===== Exercise input

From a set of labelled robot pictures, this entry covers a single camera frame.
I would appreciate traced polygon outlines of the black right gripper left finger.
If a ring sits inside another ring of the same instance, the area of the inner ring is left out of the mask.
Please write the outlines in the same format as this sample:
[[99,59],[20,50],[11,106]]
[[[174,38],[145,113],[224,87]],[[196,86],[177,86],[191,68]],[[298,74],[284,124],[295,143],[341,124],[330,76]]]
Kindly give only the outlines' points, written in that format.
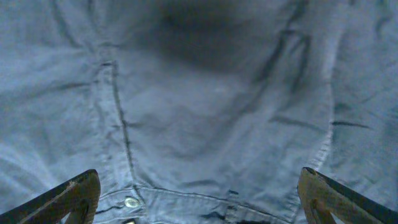
[[101,193],[98,173],[87,170],[1,214],[1,224],[92,224]]

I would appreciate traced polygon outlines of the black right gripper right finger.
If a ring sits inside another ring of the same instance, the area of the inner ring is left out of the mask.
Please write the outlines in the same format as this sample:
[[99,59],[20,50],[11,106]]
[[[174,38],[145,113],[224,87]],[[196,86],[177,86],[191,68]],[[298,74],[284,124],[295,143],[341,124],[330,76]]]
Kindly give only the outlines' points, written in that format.
[[397,224],[397,212],[351,190],[337,181],[303,167],[297,192],[310,224]]

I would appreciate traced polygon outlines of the dark blue denim shorts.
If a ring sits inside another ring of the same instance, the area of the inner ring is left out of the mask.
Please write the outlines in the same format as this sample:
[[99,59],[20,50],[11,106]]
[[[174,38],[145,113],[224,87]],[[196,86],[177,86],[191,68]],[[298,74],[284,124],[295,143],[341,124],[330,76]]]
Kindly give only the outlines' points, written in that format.
[[305,223],[308,166],[397,209],[397,2],[1,1],[1,211]]

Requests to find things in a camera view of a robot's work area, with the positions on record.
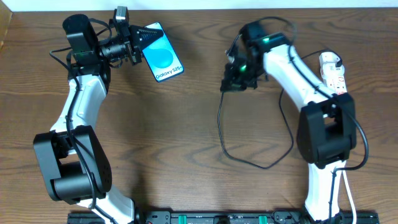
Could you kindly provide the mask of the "blue screen Galaxy smartphone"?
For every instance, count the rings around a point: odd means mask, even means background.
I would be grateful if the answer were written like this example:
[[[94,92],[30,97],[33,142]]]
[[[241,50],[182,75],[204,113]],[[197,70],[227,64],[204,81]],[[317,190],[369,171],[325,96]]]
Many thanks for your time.
[[[164,82],[182,74],[185,69],[178,55],[174,51],[163,27],[159,22],[149,24],[146,28],[160,29],[164,34],[161,38],[143,50],[147,64],[156,82]]]

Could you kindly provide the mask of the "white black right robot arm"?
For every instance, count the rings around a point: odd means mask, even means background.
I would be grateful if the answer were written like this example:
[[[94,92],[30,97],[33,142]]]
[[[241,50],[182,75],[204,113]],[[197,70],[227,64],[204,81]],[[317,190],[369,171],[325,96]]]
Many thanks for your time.
[[[297,146],[308,162],[309,186],[305,209],[315,222],[332,220],[340,211],[336,202],[340,175],[356,147],[354,99],[328,88],[297,55],[293,41],[282,33],[266,34],[258,21],[246,24],[237,36],[247,50],[231,45],[226,54],[220,91],[257,88],[260,75],[270,75],[299,110]]]

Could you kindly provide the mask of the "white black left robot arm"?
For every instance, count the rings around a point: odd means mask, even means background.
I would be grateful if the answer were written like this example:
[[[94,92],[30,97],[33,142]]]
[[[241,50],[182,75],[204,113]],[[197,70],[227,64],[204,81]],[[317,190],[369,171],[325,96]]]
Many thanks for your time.
[[[52,200],[86,207],[105,223],[145,223],[134,201],[113,185],[95,124],[109,91],[111,69],[126,60],[139,63],[144,49],[164,32],[131,25],[124,14],[104,25],[109,35],[99,40],[94,22],[75,14],[62,24],[69,42],[62,62],[68,72],[69,94],[50,131],[34,138],[35,155]]]

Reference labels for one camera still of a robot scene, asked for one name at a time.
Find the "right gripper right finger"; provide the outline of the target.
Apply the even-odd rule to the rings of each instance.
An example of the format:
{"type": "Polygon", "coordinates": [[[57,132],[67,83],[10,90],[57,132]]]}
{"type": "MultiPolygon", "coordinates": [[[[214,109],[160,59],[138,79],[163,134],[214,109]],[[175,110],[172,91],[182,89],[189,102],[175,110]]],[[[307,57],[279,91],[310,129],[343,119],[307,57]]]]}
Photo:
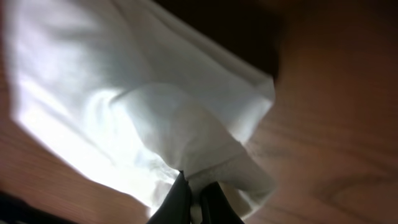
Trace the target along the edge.
{"type": "Polygon", "coordinates": [[[244,224],[234,212],[219,183],[213,182],[200,193],[202,224],[244,224]]]}

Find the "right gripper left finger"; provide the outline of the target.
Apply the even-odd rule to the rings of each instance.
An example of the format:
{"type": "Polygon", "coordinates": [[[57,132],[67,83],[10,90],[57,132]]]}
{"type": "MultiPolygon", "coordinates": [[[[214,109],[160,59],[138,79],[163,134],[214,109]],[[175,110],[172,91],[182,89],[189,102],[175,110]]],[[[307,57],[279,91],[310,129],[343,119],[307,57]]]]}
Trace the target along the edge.
{"type": "Polygon", "coordinates": [[[180,171],[162,205],[147,224],[191,224],[190,207],[192,192],[180,171]]]}

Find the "white t-shirt with pixel logo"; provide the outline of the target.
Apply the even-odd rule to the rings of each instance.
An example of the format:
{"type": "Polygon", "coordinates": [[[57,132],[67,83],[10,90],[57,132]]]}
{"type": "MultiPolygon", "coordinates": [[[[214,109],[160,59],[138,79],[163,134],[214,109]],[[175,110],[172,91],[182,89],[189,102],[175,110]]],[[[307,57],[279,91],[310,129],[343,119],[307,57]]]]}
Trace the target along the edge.
{"type": "Polygon", "coordinates": [[[4,62],[13,120],[88,179],[151,212],[179,172],[220,182],[247,218],[273,191],[245,144],[275,99],[270,75],[152,1],[12,0],[4,62]]]}

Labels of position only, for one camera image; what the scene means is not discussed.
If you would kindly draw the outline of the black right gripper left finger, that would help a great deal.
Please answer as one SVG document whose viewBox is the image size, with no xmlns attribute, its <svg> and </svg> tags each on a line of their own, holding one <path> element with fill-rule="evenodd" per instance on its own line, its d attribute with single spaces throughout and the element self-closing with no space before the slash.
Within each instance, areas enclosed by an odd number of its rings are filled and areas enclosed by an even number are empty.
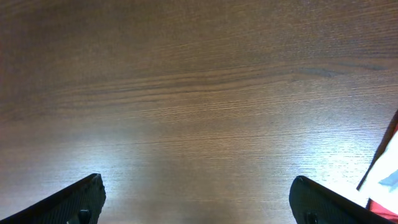
<svg viewBox="0 0 398 224">
<path fill-rule="evenodd" d="M 1 220 L 1 224 L 97 224 L 105 200 L 101 175 L 90 174 Z"/>
</svg>

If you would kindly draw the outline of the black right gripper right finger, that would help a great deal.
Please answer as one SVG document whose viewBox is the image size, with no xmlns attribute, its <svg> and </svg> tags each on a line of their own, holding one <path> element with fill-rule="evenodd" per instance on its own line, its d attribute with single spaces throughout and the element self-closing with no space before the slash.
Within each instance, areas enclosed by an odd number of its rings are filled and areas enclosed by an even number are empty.
<svg viewBox="0 0 398 224">
<path fill-rule="evenodd" d="M 303 175 L 292 182 L 289 204 L 298 224 L 393 224 Z"/>
</svg>

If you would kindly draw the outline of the red and white shirt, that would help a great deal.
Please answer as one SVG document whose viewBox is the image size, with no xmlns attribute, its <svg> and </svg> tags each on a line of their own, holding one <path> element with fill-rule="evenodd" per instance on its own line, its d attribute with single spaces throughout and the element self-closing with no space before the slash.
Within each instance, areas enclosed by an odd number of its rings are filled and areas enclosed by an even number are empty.
<svg viewBox="0 0 398 224">
<path fill-rule="evenodd" d="M 397 114 L 394 114 L 358 192 L 366 197 L 366 210 L 397 223 Z"/>
</svg>

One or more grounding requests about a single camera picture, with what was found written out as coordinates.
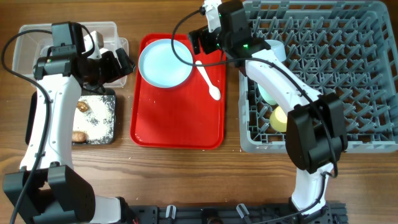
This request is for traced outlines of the yellow cup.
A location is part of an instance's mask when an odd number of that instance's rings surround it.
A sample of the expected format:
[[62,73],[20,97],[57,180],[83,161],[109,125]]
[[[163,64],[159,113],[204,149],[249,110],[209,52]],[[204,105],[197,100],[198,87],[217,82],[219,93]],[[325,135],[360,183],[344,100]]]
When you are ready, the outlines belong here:
[[276,107],[270,116],[271,127],[281,133],[287,130],[287,115],[280,106]]

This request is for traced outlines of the white plastic spoon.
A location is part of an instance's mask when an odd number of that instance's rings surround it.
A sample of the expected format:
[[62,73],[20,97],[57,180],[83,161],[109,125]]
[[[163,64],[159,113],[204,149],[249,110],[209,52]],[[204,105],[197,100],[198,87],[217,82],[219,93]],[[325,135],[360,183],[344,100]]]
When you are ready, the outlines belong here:
[[208,91],[210,96],[216,100],[219,101],[221,99],[221,92],[219,90],[219,88],[217,88],[216,86],[214,86],[204,68],[204,66],[202,65],[202,62],[197,60],[195,62],[196,68],[198,69],[200,75],[202,76],[202,78],[204,79],[204,81],[206,82],[206,84],[208,85]]

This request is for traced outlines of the red serving tray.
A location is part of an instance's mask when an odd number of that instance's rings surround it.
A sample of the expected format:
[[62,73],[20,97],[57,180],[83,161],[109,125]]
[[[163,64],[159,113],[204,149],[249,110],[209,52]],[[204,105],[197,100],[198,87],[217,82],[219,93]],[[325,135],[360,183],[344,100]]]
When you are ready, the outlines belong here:
[[[174,40],[186,45],[193,56],[192,72],[178,86],[158,88],[147,83],[137,69],[131,139],[143,147],[203,150],[218,147],[224,139],[226,81],[226,68],[220,64],[221,51],[195,55],[186,35],[151,33],[141,40],[139,56],[144,47],[159,39],[171,39],[175,56],[189,65],[175,52]],[[210,96],[208,85],[196,68],[197,60],[202,62],[212,84],[219,88],[219,101]]]

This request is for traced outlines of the orange carrot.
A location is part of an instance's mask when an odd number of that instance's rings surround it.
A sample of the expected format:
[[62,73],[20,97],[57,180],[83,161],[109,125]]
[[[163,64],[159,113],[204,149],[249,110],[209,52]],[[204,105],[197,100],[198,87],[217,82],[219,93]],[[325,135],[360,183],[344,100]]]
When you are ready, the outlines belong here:
[[82,131],[74,131],[72,133],[72,142],[84,143],[87,142],[87,134]]

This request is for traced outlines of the small light blue bowl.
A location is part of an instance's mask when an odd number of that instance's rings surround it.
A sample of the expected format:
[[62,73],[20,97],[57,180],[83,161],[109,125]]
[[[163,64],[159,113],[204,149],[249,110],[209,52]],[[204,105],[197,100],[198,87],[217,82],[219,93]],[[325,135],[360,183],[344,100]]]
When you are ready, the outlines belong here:
[[286,52],[283,42],[278,40],[266,40],[266,43],[270,46],[270,49],[266,53],[266,60],[278,62],[284,62],[286,60]]

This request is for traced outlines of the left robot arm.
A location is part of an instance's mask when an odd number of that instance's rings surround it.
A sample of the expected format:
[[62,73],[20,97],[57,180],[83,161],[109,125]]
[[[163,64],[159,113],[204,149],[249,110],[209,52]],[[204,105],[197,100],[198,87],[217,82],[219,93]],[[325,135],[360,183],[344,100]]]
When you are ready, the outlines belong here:
[[136,223],[121,197],[101,197],[73,170],[72,129],[84,83],[112,82],[134,70],[124,49],[54,47],[35,65],[37,104],[27,152],[3,190],[26,223]]

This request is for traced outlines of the brown food scrap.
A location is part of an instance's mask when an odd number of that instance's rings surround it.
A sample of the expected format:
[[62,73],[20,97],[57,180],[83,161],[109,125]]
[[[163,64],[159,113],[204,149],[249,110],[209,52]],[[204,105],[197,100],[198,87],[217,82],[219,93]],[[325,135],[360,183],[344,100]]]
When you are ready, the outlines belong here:
[[77,108],[80,112],[82,112],[82,113],[84,113],[84,112],[86,112],[86,111],[89,110],[89,106],[88,106],[85,102],[83,102],[83,101],[79,101],[79,102],[77,103],[76,108]]

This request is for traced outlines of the grey dishwasher rack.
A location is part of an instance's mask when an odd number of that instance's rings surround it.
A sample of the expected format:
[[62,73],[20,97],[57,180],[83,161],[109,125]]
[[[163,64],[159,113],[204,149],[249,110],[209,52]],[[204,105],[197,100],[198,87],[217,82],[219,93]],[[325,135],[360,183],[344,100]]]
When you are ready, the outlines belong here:
[[380,1],[245,1],[252,32],[281,41],[285,65],[343,102],[350,153],[397,150],[397,45]]

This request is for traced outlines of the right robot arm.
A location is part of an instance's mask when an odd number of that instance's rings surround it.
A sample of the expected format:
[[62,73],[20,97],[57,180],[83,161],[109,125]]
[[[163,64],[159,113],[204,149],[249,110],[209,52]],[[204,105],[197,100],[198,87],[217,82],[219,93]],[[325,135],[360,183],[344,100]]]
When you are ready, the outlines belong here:
[[280,106],[287,117],[286,151],[297,167],[292,206],[302,217],[319,212],[327,181],[338,175],[337,162],[348,147],[341,100],[293,74],[283,64],[284,44],[255,36],[241,1],[204,1],[198,13],[208,24],[189,33],[194,53],[221,50]]

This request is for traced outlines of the large light blue plate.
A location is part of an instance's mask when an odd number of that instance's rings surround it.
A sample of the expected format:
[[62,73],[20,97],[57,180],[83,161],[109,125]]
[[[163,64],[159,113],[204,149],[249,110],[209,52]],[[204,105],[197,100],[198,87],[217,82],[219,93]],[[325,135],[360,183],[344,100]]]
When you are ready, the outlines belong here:
[[177,55],[172,50],[171,39],[159,39],[149,43],[139,56],[139,73],[143,79],[158,88],[172,88],[182,84],[191,74],[193,56],[186,45],[174,40]]

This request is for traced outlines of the green bowl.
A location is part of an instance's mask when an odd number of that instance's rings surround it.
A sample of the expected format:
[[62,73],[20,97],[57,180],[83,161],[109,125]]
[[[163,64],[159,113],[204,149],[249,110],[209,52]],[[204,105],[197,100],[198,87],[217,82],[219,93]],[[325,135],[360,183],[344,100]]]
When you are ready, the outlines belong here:
[[258,88],[258,90],[259,90],[259,92],[260,92],[260,94],[261,94],[261,96],[262,96],[262,99],[263,99],[267,104],[269,104],[269,105],[271,105],[271,106],[274,106],[274,105],[277,104],[276,100],[273,99],[273,97],[271,97],[270,94],[268,94],[268,92],[266,92],[265,89],[264,89],[262,86],[257,85],[257,88]]

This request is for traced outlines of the white napkin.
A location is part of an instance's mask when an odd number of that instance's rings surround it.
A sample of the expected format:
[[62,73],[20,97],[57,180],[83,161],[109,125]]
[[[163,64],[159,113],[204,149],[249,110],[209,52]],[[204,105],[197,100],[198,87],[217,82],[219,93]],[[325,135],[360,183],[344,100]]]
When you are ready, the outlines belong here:
[[93,31],[90,34],[94,40],[94,43],[92,43],[91,37],[88,34],[85,35],[84,36],[85,49],[87,51],[91,50],[93,47],[95,49],[94,52],[88,58],[101,59],[102,54],[108,51],[108,49],[104,47],[103,36],[97,31]]

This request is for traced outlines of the clear plastic waste bin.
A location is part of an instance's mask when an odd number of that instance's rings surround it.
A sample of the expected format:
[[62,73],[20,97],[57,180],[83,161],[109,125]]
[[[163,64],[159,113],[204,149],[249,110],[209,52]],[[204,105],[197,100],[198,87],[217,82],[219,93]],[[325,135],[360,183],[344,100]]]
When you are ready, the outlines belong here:
[[[114,22],[81,22],[83,26],[83,38],[85,35],[94,40],[91,32],[97,31],[103,36],[104,47],[112,52],[118,59],[116,50],[123,48],[129,56],[128,42],[120,38],[118,29]],[[126,83],[126,77],[100,86],[91,87],[79,83],[74,76],[74,60],[77,57],[88,58],[93,52],[94,47],[85,51],[81,55],[72,54],[64,56],[52,55],[52,24],[31,24],[20,28],[21,36],[16,40],[14,55],[12,59],[12,71],[23,75],[39,84],[45,82],[55,83],[59,80],[72,78],[77,85],[87,89],[98,89],[101,87],[122,87]]]

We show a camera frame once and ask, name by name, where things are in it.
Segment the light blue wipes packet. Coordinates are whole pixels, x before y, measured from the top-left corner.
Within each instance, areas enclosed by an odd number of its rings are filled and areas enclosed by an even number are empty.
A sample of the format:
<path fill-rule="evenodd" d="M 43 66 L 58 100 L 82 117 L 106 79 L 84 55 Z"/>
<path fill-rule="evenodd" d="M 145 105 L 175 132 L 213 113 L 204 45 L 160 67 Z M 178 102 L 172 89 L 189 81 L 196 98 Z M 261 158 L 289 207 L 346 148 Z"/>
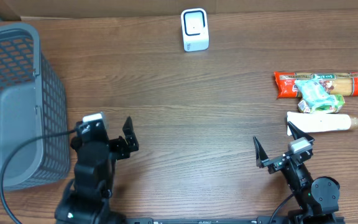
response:
<path fill-rule="evenodd" d="M 295 85 L 301 93 L 301 99 L 310 100 L 329 96 L 318 80 L 296 80 Z"/>

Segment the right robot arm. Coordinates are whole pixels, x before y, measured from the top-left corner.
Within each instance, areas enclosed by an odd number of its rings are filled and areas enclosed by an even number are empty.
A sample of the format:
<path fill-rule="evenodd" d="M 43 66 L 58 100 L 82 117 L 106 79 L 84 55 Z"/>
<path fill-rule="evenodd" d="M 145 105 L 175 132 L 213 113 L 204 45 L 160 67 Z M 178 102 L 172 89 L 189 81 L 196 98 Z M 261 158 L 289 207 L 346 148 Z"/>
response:
<path fill-rule="evenodd" d="M 269 159 L 260 141 L 253 137 L 256 166 L 266 167 L 270 174 L 280 171 L 287 181 L 291 194 L 275 209 L 269 223 L 344 223 L 343 217 L 336 217 L 339 210 L 340 184 L 332 177 L 312 178 L 305 162 L 313 156 L 314 138 L 287 123 L 293 136 L 288 151 Z M 288 212 L 285 217 L 277 215 L 279 210 L 292 198 L 299 205 L 298 210 Z"/>

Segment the green snack packet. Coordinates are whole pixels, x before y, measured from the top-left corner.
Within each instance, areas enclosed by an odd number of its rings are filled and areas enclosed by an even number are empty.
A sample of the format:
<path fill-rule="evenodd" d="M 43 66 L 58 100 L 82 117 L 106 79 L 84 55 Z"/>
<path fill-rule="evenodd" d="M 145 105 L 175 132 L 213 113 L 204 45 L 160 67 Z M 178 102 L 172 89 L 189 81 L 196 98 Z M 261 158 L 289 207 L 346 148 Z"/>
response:
<path fill-rule="evenodd" d="M 298 103 L 298 110 L 301 113 L 338 113 L 345 105 L 342 95 L 329 95 L 327 98 L 301 99 Z"/>

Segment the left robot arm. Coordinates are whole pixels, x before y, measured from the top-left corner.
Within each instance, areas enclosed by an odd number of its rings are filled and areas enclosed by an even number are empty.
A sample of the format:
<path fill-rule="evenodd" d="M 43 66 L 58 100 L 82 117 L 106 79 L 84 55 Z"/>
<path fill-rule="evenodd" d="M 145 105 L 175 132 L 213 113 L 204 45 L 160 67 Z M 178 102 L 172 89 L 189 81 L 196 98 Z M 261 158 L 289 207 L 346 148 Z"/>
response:
<path fill-rule="evenodd" d="M 75 131 L 76 136 L 70 142 L 77 155 L 75 178 L 65 187 L 55 210 L 56 222 L 125 223 L 126 216 L 111 211 L 109 200 L 113 195 L 116 162 L 139 150 L 132 118 L 127 117 L 122 127 L 124 136 L 116 139 L 109 139 L 102 113 L 84 117 L 76 123 Z"/>

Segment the orange spaghetti packet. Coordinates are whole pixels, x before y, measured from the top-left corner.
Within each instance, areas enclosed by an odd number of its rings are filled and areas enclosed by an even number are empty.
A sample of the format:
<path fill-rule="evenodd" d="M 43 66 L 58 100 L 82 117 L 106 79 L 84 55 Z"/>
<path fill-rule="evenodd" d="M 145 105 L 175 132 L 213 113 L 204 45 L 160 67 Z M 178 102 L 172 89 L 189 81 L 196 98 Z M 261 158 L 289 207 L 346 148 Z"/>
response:
<path fill-rule="evenodd" d="M 358 72 L 274 72 L 278 98 L 299 98 L 296 80 L 317 79 L 330 95 L 358 96 Z"/>

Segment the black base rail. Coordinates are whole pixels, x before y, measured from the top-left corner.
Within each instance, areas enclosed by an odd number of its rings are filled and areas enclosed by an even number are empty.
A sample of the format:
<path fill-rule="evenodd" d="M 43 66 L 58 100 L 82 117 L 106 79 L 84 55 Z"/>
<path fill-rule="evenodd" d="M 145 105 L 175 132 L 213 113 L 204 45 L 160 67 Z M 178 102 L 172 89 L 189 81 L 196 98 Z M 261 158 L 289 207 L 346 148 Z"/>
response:
<path fill-rule="evenodd" d="M 344 217 L 336 217 L 336 220 L 328 218 L 306 218 L 301 221 L 293 221 L 286 216 L 276 216 L 271 222 L 269 216 L 257 218 L 223 218 L 223 219 L 153 219 L 153 218 L 126 218 L 126 224 L 291 224 L 291 223 L 336 223 L 346 224 Z"/>

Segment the grey plastic mesh basket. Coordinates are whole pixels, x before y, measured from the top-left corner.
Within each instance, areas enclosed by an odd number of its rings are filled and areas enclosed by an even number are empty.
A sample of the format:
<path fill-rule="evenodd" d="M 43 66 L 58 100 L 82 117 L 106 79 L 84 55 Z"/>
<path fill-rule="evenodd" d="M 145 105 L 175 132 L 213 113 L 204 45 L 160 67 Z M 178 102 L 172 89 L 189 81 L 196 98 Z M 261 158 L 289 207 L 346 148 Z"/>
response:
<path fill-rule="evenodd" d="M 36 29 L 0 26 L 0 180 L 19 190 L 70 170 L 65 88 L 42 53 Z"/>

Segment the white cream tube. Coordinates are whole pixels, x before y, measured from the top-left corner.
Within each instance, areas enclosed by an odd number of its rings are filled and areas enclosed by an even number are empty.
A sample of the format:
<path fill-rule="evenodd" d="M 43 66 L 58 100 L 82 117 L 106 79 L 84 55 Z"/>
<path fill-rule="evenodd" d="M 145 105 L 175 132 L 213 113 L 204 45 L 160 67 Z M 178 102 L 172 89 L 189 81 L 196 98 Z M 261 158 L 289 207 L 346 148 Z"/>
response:
<path fill-rule="evenodd" d="M 347 131 L 358 128 L 358 118 L 348 114 L 287 113 L 287 121 L 292 122 L 304 133 Z"/>

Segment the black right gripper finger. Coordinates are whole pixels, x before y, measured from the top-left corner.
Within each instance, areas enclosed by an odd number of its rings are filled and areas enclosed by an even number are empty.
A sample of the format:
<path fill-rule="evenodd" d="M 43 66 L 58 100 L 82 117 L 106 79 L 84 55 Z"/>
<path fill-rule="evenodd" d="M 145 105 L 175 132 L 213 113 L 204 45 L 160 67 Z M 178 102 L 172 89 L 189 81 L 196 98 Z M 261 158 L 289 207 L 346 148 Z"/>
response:
<path fill-rule="evenodd" d="M 299 128 L 297 128 L 291 121 L 287 122 L 287 126 L 291 132 L 291 135 L 293 136 L 294 140 L 300 139 L 300 138 L 306 138 L 306 140 L 309 143 L 314 142 L 314 138 L 310 136 L 309 134 L 303 132 Z"/>
<path fill-rule="evenodd" d="M 269 161 L 269 157 L 264 151 L 261 143 L 256 136 L 253 136 L 254 146 L 255 146 L 255 156 L 256 156 L 256 166 L 259 168 L 265 167 L 265 164 Z"/>

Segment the white barcode scanner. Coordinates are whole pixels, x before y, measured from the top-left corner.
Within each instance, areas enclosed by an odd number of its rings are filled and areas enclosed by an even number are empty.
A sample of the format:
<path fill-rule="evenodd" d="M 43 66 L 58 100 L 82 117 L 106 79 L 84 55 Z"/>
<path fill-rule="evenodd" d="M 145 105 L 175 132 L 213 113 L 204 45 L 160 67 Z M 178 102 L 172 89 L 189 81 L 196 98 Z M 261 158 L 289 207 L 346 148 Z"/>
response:
<path fill-rule="evenodd" d="M 181 29 L 185 52 L 206 50 L 209 47 L 207 13 L 202 8 L 186 9 L 181 13 Z"/>

==========

Go line by line through the data and copy any that contain "what".

__Expected answer__.
Labels of position only, for one camera image; what the scene means is not discussed.
One or more grounding requests about a single camera picture, with what was found written out as coordinates.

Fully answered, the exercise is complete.